Pushkin doesn't seem to be doing so well lately. He's gotten a lot slower and just seems old. Poor kitty. We have this pain medicine which makes him feel so much better but it's simply impossible to get him to take it.
All of the cats are what we might call "tolerant" of the giant labradoodle. Somehow all the animals are in my parents' apartment right now. That's 16 feet plus whatever number of human feet are around at the time. And what is that, like 4(?) tails? It seems like more tails quite frankly. I'm going to have to go check.

Saturday, October 30, 2010

Funniest thing at the Rally to Restore Fear

When the Mythbusters guys were on stage there was a wide shot in the back of the Mall and someone had a sign that said:

"Birthers for Hawaii Statehood"

And it made me laugh a whole lot.

Friday, October 29, 2010

Drives

I got a complaint from our distributor that I've been sending him USB drives when they're so dang slow. I don't think they're that bad -- an 80 gig file seems to take about an hour to transfer.
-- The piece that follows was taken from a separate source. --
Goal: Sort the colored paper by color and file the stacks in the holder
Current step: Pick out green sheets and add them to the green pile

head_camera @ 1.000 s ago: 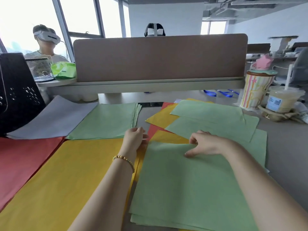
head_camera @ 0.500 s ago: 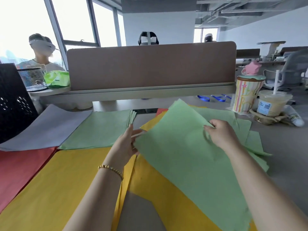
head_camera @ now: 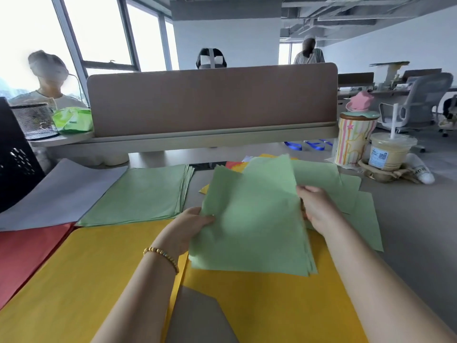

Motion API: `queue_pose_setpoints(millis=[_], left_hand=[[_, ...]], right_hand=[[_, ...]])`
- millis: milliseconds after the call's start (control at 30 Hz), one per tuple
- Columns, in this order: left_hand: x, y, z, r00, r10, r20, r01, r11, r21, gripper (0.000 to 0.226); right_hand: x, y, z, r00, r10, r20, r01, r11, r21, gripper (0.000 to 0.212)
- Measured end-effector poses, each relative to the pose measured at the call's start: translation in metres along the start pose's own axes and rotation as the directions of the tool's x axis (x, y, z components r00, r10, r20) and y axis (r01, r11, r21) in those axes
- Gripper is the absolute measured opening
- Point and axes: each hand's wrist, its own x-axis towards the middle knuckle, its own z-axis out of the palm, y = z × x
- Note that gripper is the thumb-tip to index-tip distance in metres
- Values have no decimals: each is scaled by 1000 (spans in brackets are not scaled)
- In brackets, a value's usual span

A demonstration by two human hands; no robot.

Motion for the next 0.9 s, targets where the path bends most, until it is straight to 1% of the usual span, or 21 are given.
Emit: queue_pose_setpoints(millis=[33,67,100,133,167,200,233,300,333,367,400,433,500,533,567,600,667,700,767,833,900], left_hand=[[2,-1,-1,998,-2,-66,-1,999,-39,21],[5,-2,-4,990,-4,-143,-12,994,-109,18],[6,-2,-7,977,-12,-211,-29,981,-192,16],[9,-3,-10,963,-30,-266,-45,962,-270,16],[11,-3,-13,952,-56,-301,-52,940,-338,15],[13,-4,-16,945,-80,-318,-52,921,-385,16],[13,-5,-17,940,-98,-328,-53,905,-421,17],[14,-6,-19,933,-127,-337,-58,871,-488,21],[14,-7,-21,931,-143,-336,-59,849,-526,23],[13,-6,-21,934,-153,-323,-60,823,-565,23],[11,-5,-21,941,-150,-303,-63,803,-592,20],[8,-3,-21,952,-134,-274,-64,791,-609,16],[2,2,-18,970,-90,-227,-72,782,-619,22],[1,4,-16,976,-66,-206,-76,787,-612,24],[0,4,-14,981,-44,-189,-79,798,-597,23],[1,4,-13,981,-38,-189,-76,827,-558,20],[8,0,-15,966,-53,-253,-62,902,-427,17],[11,-3,-16,952,-53,-302,-58,936,-348,22],[14,-7,-17,941,-43,-335,-51,963,-265,24],[12,-6,-16,955,-47,-293,-47,951,-307,19],[10,-3,-19,971,-50,-233,-35,937,-347,15]], right_hand=[[0,0,1,1000,-9,4,9,1000,4,20],[1,0,0,998,-59,-15,57,993,-99,18],[4,2,-3,990,-139,-34,123,949,-290,15],[5,4,-5,980,-200,-15,171,872,-459,18],[3,6,-5,976,-215,42,199,790,-579,26],[-2,6,-3,974,-187,127,224,716,-661,37],[-7,7,0,972,-122,203,233,655,-719,49],[-16,8,9,945,12,326,280,479,-832,73],[-20,8,12,937,61,344,295,393,-871,81],[-23,7,14,938,71,339,301,320,-898,82],[-22,7,14,946,50,321,297,263,-918,75],[-21,7,13,953,2,302,295,215,-931,61],[-22,5,13,948,-97,304,313,102,-944,28],[-24,3,13,946,-112,305,310,33,-950,18],[-26,1,15,949,-117,292,292,-19,-956,19],[-26,1,16,953,-121,277,274,-43,-961,20],[-28,0,16,962,-162,218,220,-8,-976,23],[-28,-1,15,964,-209,163,178,58,-982,21],[-25,0,7,949,-312,37,121,254,-960,17],[-19,1,-3,928,-365,-72,110,456,-883,17],[-14,0,-10,919,-372,-130,148,632,-760,31]])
But he wants Firewire 800. So eventually I'll get some Firewire 800 portable drives.

But that's not the weird thing I've found.

We've shot two features with the Panasonic GH1 camera, transferring the footage to ProRes422 "SQ" ("standard quality") using the Neoscene software. The first movie (Day 2) we did with a stock GH1. The second one ("Earthkiller") was with a cracked camera with a 30Mb/s data rate.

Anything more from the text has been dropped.